Department of Medicine III, University-Hospital Jena, Jena, Germany.
Diabet Med. 2011 Jul;28(7):872-5. doi: 10.1111/j.1464-5491.2011.03286.x.
There are conflicting data regarding the risk of osteoporosis in patients with Type 1 diabetes. We investigated an association between diabetes, bone mineral density and prevalent fractures.
A single-centre, cross-sectional study of men and pre-menopausal women with Type 1 diabetes (n = 128) and a matched control group (n = 77) was conducted. The primary outcome measure was bone mineral density and secondary measures were markers of bone metabolism and prevalent fractures.
Hip and total body bone mineral densities were significantly lower in women with diabetes compared with control subjects. In men, no difference in bone mineral density was found. A multivariate regression analysis in women with diabetes revealed higher BMI as the strongest predictor of higher total hip, femoral neck and total body bone mineral density, whereas previous fractures were inversely associated with total hip bone mineral density and C-terminal telopeptide of type I collagen with total body bone mineral density. Poor long-term glycaemic control was not associated with low bone mineral density. Fracture frequency was higher in patients with diabetes compared with control subjects (1.64 vs. 0.62 per 100 patient-years; P < 0.05). In a multivariable model, long-term HbA(1c) control was associated with increased clinical fracture prevalence (OR 1.92; 95% CI 1.09-2.75) in those with diabetes.

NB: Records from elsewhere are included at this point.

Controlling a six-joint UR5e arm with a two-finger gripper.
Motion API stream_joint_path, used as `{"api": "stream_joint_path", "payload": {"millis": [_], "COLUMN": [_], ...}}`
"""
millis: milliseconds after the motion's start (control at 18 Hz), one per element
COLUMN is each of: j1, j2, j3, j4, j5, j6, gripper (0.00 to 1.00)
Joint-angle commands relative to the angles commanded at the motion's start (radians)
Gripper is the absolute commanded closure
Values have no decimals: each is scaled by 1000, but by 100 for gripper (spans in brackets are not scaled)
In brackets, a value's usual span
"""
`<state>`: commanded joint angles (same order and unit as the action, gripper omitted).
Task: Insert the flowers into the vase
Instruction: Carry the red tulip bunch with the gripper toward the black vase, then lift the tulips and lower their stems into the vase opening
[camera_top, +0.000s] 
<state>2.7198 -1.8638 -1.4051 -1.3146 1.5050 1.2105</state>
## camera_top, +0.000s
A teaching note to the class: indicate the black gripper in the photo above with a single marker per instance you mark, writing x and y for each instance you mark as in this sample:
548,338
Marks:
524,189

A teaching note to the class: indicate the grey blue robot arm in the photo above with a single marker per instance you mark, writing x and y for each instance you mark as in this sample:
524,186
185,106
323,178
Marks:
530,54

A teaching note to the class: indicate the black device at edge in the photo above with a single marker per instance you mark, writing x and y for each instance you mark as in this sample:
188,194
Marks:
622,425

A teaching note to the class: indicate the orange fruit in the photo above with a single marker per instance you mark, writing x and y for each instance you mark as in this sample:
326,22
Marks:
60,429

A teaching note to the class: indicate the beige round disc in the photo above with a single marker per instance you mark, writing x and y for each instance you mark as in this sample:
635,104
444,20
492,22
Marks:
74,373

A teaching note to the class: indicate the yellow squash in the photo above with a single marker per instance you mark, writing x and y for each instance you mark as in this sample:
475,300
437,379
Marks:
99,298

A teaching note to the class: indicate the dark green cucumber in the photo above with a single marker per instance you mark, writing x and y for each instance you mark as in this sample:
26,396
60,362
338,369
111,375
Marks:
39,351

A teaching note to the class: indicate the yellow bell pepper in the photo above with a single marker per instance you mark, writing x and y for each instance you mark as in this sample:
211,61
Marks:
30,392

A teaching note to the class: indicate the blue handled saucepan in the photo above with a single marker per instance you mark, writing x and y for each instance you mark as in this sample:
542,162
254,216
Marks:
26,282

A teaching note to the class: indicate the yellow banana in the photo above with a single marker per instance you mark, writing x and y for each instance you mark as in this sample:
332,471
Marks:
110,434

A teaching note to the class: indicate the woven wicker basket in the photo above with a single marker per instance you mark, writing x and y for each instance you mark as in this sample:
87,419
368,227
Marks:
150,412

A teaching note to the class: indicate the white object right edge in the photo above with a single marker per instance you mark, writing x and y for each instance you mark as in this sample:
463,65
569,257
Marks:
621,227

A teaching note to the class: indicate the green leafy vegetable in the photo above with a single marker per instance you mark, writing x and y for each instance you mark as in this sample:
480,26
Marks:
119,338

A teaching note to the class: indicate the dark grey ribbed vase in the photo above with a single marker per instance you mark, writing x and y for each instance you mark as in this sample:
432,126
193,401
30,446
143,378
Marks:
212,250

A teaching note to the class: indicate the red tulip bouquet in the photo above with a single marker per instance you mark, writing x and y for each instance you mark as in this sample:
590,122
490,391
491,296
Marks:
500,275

Type 1 diabetes contributes to low bone mineral density in women. Previous fractures and low BMI were strong predictors of impaired bone mineral density and should therefore be considered in risk estimation. Fractures are more frequent in Type 1 diabetes. Long-term hyperglycaemia may account for impaired bone strength, independently from bone mineral density.

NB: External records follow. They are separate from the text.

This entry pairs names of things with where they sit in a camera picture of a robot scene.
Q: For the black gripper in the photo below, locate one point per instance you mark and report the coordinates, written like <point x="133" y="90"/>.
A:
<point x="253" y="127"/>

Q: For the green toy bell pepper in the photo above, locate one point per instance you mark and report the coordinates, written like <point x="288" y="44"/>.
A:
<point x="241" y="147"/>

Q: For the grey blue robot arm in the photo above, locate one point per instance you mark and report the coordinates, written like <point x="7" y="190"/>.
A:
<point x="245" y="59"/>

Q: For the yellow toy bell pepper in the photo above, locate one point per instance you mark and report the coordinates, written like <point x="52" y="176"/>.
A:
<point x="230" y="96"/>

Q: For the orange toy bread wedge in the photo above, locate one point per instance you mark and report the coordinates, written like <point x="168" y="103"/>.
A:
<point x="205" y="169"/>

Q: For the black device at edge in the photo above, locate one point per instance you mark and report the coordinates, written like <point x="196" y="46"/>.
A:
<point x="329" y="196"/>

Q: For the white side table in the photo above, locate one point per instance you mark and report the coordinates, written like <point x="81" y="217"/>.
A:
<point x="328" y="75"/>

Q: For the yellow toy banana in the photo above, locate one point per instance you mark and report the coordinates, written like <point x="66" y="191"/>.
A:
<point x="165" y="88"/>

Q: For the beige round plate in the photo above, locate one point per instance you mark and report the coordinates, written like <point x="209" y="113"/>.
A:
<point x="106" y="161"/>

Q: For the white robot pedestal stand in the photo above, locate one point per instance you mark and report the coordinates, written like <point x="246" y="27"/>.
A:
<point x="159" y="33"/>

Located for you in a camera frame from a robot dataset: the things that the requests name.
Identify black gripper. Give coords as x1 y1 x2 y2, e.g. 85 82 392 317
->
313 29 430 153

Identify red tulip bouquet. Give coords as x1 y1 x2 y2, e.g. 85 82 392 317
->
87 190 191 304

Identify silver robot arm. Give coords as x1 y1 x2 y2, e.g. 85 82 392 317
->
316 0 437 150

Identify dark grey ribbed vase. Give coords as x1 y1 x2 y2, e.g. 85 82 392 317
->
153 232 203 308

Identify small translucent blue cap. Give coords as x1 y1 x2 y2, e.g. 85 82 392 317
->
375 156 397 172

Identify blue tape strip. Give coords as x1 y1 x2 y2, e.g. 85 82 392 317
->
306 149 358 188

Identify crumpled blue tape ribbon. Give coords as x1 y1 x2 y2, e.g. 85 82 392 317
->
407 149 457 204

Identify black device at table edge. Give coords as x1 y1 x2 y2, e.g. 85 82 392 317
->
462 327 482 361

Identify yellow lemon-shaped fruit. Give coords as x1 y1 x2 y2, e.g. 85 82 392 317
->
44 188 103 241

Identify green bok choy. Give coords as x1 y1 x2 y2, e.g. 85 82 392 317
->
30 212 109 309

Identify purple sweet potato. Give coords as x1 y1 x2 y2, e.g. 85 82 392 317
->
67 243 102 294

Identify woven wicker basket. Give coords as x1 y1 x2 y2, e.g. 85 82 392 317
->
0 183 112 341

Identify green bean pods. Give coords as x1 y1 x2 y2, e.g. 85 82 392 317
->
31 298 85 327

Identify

关于 1 型糖尿病患者骨质疏松症的风险存在相互矛盾的数据。我们研究了糖尿病、骨密度和骨折患病率之间的关系。
对 128 名 1 型糖尿病(T1DM)男性和绝经前女性患者(n = 128)和 77 名匹配对照组进行了单中心、横断面研究。主要观察指标为骨密度,次要观察指标为骨代谢标志物和骨折患病率。

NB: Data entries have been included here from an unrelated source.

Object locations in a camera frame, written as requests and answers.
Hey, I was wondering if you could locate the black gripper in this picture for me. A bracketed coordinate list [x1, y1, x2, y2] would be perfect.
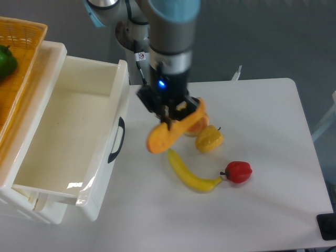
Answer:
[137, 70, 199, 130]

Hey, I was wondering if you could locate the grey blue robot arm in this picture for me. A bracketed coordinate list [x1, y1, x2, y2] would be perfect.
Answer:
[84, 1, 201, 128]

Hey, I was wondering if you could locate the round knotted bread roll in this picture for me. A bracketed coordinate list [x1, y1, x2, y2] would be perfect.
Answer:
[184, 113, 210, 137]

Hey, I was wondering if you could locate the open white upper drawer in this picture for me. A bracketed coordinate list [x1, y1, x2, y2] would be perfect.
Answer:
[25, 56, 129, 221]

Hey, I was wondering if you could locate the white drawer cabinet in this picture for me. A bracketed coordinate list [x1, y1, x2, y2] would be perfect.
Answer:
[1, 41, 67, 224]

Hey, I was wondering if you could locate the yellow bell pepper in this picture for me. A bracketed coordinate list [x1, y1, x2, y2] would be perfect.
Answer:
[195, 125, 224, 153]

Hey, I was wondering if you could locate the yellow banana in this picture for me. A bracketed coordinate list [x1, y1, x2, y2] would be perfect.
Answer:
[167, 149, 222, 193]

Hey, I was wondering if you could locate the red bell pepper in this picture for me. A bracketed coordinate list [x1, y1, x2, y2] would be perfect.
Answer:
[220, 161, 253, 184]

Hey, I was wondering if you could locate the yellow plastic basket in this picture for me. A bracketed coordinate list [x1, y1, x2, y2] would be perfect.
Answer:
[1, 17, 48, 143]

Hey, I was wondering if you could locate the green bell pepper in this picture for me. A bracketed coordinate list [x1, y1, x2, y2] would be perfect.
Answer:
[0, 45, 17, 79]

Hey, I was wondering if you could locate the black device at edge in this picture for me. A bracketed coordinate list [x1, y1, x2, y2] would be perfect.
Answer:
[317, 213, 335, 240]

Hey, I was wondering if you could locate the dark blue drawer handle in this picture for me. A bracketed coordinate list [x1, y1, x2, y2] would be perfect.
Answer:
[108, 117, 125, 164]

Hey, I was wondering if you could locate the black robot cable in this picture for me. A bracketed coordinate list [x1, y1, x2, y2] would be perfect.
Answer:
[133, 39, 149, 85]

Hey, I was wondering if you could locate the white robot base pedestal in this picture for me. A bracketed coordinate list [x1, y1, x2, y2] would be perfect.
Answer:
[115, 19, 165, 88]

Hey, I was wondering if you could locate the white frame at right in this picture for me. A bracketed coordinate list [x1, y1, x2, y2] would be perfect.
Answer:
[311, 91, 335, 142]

与对照组相比,糖尿病女性的髋部和全身骨密度明显较低。在男性中,骨密度没有差异。对糖尿病女性的多元回归分析显示,较高的 BMI 是全髋、股骨颈和全身骨密度较高的最强预测因素,而既往骨折与全髋骨密度呈负相关,I 型胶原 C 端肽与全身骨密度呈负相关。长期血糖控制不佳与骨密度降低无关。与对照组相比,糖尿病患者的骨折频率更高(1.64 比 0.62 每 100 患者年;P < 0.05)。在多变量模型中,长期 HbA1c 控制与糖尿病患者临床骨折患病率增加相关(OR 1.92;95%CI 1.09-2.75)。
1 型糖尿病导致女性骨密度降低。既往骨折和低 BMI 是骨密度受损的强预测因素,因此应在风险评估中考虑。1 型糖尿病骨折更常见。长期高血糖可能导致骨强度受损,独立于骨密度。